### DATASET SECTION

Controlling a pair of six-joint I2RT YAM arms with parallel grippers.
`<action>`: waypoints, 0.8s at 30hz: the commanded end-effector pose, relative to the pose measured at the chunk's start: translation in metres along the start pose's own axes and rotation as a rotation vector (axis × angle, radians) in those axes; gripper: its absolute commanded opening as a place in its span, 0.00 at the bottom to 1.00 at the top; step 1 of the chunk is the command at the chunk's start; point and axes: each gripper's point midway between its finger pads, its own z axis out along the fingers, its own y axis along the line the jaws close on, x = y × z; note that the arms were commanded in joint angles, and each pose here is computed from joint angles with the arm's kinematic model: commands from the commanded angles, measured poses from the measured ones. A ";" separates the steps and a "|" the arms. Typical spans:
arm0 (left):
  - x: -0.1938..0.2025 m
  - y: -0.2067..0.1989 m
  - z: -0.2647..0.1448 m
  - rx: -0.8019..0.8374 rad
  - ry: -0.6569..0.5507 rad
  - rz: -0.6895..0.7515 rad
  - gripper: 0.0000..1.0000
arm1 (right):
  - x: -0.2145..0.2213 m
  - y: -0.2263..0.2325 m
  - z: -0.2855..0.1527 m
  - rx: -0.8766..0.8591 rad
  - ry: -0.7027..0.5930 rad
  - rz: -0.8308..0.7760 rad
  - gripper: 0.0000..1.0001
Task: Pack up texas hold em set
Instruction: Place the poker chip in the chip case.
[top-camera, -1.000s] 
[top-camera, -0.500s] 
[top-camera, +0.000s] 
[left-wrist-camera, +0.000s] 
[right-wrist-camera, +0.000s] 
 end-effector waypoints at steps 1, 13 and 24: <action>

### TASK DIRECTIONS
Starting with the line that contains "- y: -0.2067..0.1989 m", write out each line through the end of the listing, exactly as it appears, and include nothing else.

### SOLVED EXERCISE
  - y: -0.2067..0.1989 m
  - z: -0.2647..0.1448 m
  - rx: -0.8019..0.8374 rad
  - ry: -0.6569..0.5507 rad
  - rz: -0.6895..0.7515 rad
  - gripper: 0.0000..1.0000
arm1 (right):
  - x: -0.2145..0.2213 m
  - y: -0.2263..0.2325 m
  - z: -0.2855..0.1527 m
  - rx: -0.8766..0.8591 rad
  - ry: -0.7027..0.5930 rad
  - rz: -0.8308..0.7760 rad
  - gripper: 0.0000..1.0001
Task: Pack up texas hold em set
Instruction: Place the poker chip in the chip case.
[top-camera, -1.000s] 
[top-camera, -0.500s] 
[top-camera, +0.000s] 
[left-wrist-camera, +0.000s] 
[right-wrist-camera, +0.000s] 
 end-effector waypoints at steps 1, 13 and 24: <action>

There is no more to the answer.